Told by Susan Wilson
Produced by Duncan Smith and engineered by Jeremy Veal
Published by Paua Publishing
The story behind the book
Sharyn Steel and Zoe Dryden
Sharyn Steel is a writer/journalist, working currently at Radio New Zealand. Her daughter Zoe Dryden is a leadership coach who came across Kharika Devkota when she was teaching English as a volunteer in Nepal about 10 years ago.
After becoming aware of corruption in aid organisations in Nepal, Zoe set up a volunteer organisation called Face Nepal, with her Nepalese host, Kharika's youngest child, Shreeram, at the end of her three-month assignment there.
Back in New Zealand, she set up a company called Second Base that takes corporate clients to Nepal for a mixture of personal development, aid work and tramping in the Himalayas. Zoe took three or four trips a year there with clients, up until two years ago when she had her daughter.

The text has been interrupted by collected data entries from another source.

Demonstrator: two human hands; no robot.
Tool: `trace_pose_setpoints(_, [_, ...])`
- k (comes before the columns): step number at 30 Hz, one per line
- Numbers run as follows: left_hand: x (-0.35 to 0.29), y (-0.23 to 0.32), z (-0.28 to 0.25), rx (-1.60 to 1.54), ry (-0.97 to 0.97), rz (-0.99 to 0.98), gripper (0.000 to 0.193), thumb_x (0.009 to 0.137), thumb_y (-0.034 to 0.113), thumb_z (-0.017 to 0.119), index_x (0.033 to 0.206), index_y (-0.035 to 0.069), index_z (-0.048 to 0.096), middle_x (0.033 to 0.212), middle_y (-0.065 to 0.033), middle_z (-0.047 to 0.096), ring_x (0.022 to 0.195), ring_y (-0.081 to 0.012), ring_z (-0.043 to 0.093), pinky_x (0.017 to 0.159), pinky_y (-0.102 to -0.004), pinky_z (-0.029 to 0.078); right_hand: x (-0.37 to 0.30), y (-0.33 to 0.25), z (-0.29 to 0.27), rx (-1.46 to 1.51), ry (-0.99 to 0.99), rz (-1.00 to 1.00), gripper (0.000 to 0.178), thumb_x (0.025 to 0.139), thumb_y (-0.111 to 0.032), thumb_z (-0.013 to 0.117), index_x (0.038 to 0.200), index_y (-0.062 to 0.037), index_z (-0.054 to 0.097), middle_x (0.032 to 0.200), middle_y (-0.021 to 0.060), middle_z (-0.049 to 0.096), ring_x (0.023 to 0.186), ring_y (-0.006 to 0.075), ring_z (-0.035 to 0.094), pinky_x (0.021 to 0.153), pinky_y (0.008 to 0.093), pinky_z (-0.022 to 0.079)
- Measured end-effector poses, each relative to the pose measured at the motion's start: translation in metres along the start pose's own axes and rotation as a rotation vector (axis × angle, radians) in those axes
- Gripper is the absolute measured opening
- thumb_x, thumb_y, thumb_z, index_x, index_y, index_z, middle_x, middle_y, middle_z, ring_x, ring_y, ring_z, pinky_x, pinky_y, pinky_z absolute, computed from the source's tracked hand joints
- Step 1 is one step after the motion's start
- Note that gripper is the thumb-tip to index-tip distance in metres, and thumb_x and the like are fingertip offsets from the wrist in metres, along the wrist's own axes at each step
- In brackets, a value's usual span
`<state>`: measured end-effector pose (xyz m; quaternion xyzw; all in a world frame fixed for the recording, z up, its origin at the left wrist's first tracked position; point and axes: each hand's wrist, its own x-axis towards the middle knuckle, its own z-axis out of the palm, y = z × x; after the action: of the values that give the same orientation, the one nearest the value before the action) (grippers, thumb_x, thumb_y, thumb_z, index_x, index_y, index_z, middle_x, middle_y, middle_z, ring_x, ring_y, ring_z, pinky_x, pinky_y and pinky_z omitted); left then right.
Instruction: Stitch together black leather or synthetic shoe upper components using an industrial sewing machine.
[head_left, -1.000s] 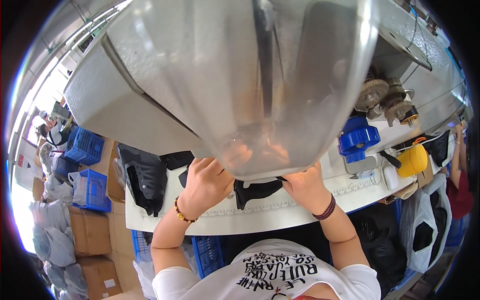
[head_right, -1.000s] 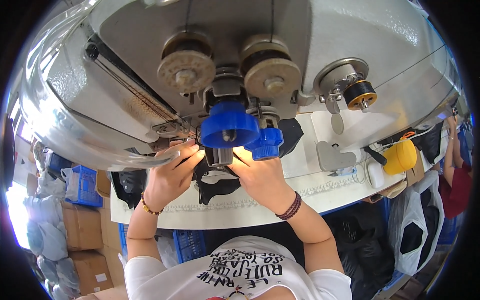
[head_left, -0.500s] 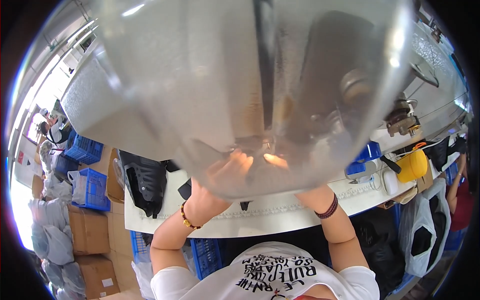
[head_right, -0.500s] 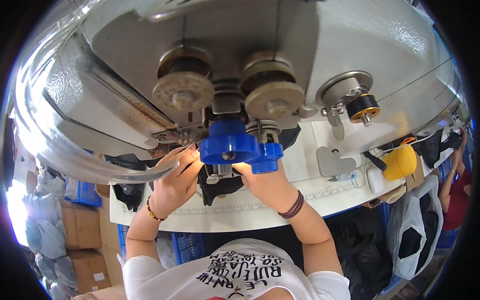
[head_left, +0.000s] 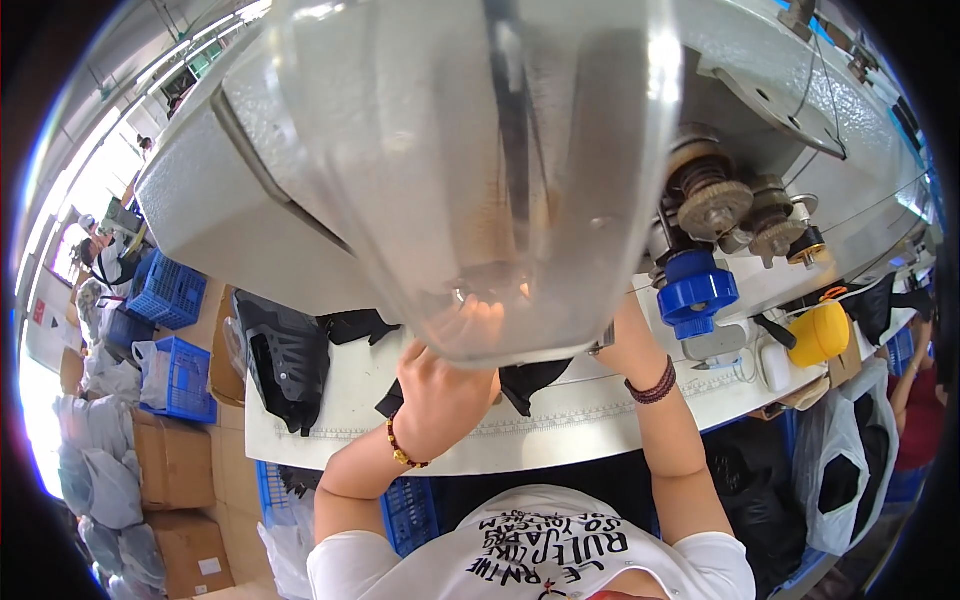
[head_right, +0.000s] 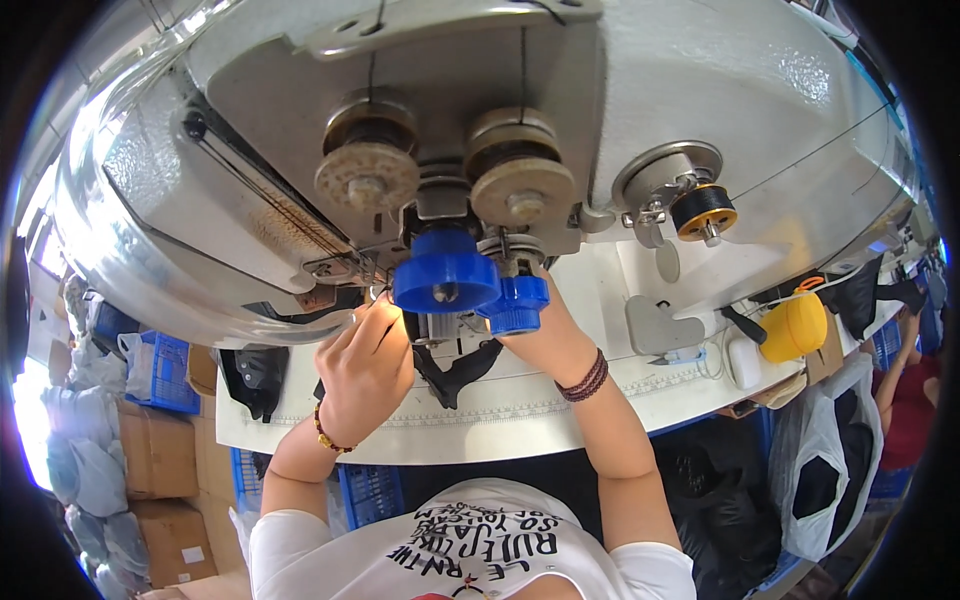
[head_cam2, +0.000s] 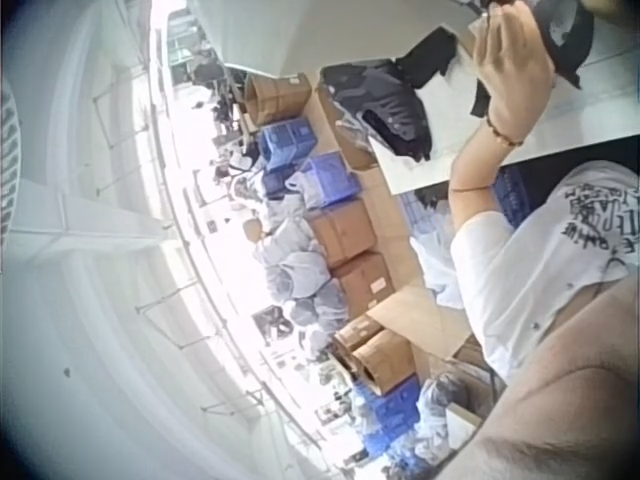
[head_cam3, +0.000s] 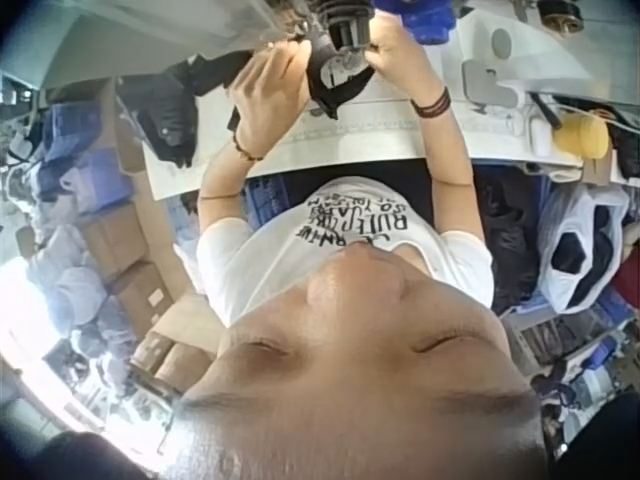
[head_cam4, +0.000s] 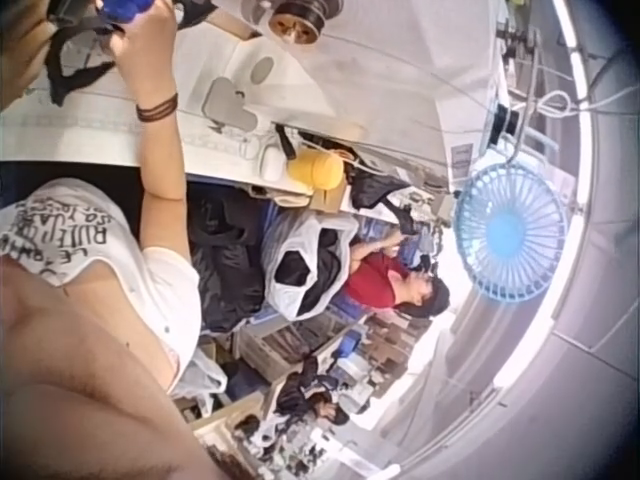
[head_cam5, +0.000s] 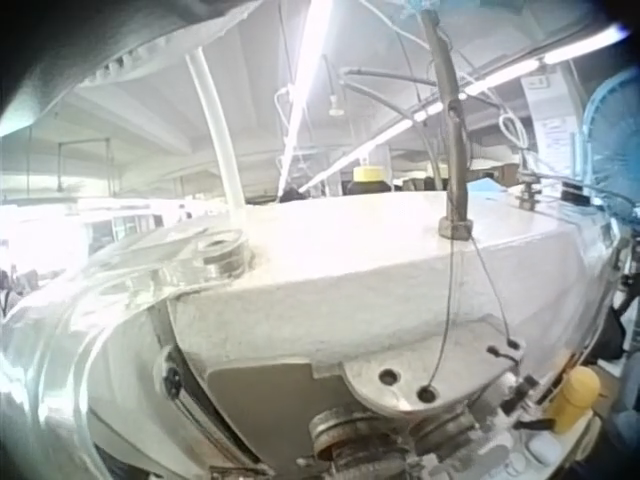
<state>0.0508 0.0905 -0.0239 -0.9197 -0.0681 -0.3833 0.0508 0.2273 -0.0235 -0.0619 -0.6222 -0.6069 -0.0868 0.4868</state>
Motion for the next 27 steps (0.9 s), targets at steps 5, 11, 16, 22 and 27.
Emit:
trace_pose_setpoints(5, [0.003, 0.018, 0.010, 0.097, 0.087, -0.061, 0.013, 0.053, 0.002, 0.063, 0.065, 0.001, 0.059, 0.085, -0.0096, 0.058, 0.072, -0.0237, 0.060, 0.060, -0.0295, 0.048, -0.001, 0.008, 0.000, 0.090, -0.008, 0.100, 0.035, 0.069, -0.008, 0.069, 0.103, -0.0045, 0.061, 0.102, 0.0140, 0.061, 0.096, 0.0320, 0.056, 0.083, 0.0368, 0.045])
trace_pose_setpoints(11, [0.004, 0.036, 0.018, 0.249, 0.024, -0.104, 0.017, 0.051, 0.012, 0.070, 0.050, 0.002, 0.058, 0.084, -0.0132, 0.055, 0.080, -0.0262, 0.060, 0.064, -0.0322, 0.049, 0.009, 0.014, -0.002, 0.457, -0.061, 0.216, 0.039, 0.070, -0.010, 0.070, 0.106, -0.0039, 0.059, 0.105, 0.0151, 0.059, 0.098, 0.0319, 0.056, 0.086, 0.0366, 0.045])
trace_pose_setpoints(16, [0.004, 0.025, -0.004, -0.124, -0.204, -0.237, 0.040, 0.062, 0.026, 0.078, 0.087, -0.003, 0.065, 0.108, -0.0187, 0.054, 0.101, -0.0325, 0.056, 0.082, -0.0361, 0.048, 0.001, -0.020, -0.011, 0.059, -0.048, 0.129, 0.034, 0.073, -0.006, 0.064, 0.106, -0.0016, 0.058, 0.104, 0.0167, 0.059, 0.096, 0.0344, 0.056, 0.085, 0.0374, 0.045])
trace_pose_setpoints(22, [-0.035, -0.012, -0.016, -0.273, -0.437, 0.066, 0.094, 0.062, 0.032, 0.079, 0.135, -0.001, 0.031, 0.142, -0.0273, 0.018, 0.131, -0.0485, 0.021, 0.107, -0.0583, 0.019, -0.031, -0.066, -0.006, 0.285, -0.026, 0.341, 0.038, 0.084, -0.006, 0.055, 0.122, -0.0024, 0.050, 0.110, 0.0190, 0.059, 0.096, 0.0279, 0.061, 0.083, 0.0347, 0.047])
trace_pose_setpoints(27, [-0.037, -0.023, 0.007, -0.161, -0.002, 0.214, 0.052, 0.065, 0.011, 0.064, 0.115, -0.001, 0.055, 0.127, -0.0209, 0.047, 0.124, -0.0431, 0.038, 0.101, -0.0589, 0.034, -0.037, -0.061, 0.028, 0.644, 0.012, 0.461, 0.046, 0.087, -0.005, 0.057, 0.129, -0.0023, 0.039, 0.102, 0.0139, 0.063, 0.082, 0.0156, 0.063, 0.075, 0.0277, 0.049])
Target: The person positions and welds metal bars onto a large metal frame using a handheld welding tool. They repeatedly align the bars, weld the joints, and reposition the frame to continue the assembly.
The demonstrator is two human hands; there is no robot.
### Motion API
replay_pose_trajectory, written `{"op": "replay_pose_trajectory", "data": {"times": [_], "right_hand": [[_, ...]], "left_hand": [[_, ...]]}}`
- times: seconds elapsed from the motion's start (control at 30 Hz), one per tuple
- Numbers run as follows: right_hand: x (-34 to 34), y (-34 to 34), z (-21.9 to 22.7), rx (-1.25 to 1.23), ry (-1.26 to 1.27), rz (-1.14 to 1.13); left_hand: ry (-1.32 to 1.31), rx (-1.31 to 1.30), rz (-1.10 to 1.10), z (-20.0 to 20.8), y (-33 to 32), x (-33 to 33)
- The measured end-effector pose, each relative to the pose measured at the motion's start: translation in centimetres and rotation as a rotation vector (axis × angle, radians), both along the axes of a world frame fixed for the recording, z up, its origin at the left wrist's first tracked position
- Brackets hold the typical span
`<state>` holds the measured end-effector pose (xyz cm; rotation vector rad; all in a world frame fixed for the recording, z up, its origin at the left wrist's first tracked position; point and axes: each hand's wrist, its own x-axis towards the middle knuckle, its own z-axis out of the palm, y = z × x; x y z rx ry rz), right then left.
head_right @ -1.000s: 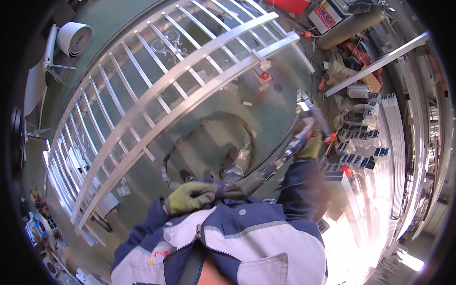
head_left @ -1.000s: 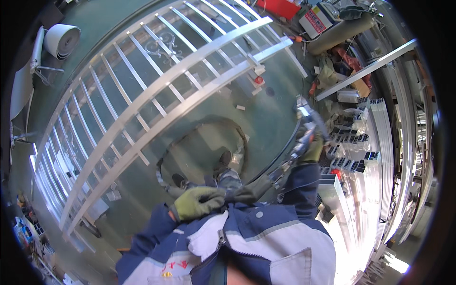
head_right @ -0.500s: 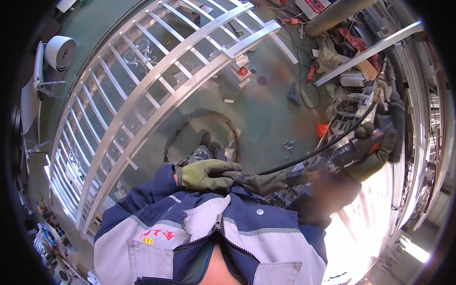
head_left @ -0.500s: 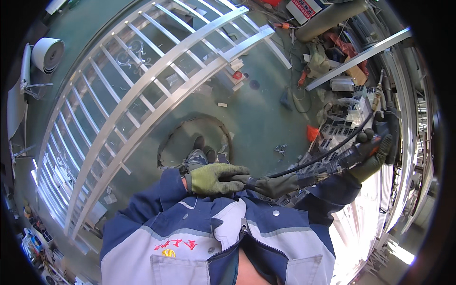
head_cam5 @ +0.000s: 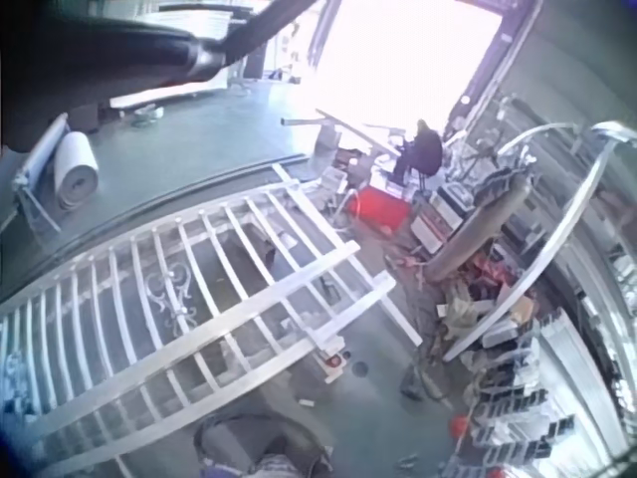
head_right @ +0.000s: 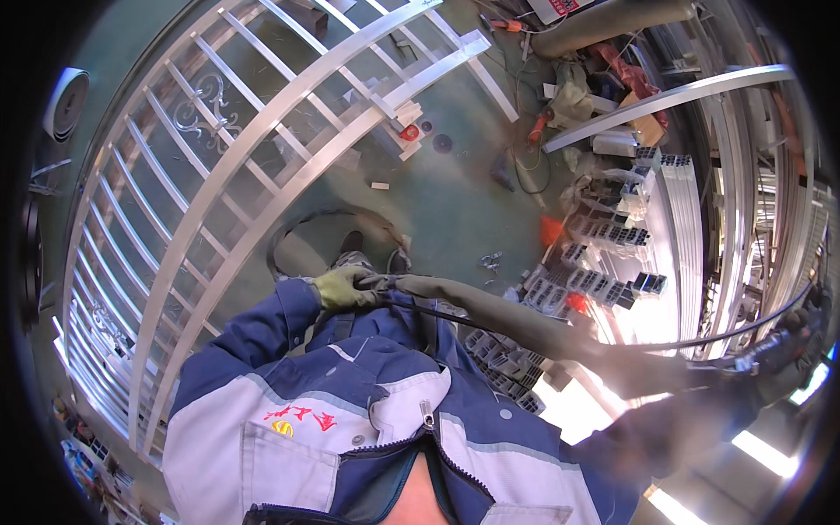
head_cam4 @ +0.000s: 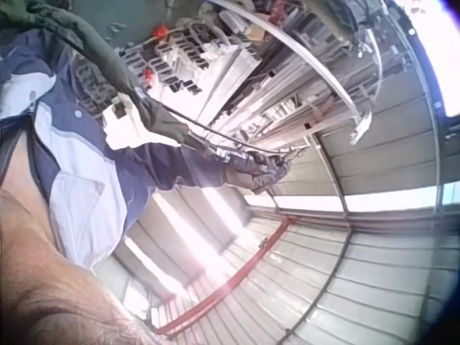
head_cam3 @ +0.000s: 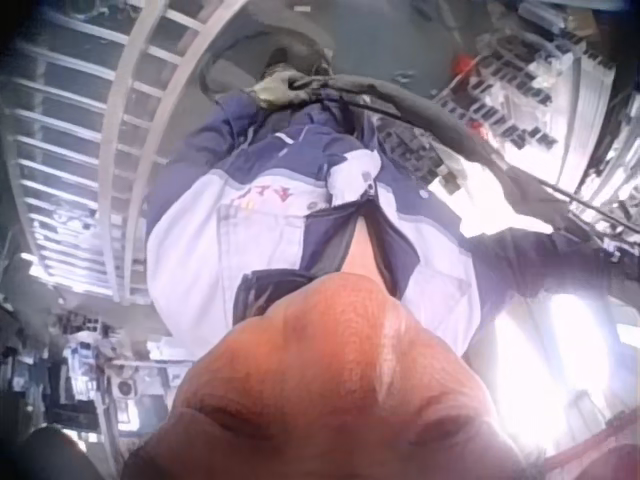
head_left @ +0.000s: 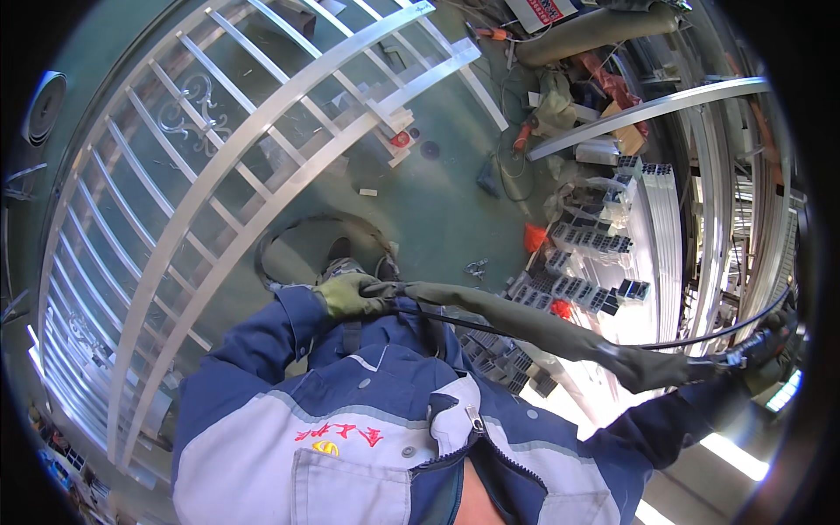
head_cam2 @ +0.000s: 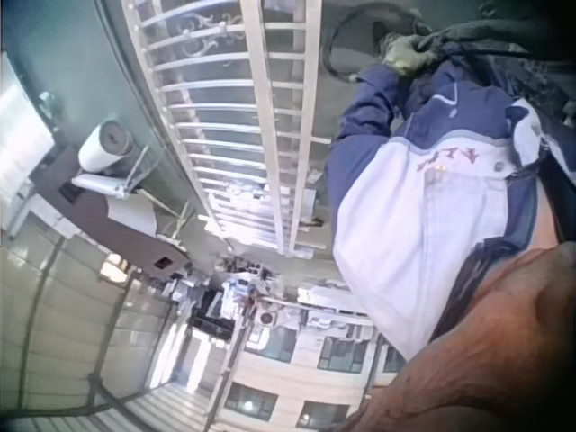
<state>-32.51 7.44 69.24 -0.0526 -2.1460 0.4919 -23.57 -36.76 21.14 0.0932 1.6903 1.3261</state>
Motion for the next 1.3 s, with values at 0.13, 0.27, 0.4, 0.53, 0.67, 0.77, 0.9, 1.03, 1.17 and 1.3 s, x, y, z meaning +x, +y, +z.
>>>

After returning from one trip, she told Sharyn about Kharika and in 2009, Sharyn went to Nepal for three weeks to interview Kharika, through an interpreter. Since then, they combined forces in writing this book, which was published late last year. It is available as an ebook and print book in bookshops, on Amazon.com where it has gained five-star reviews, Barnes and Noble, and Xlibris websites.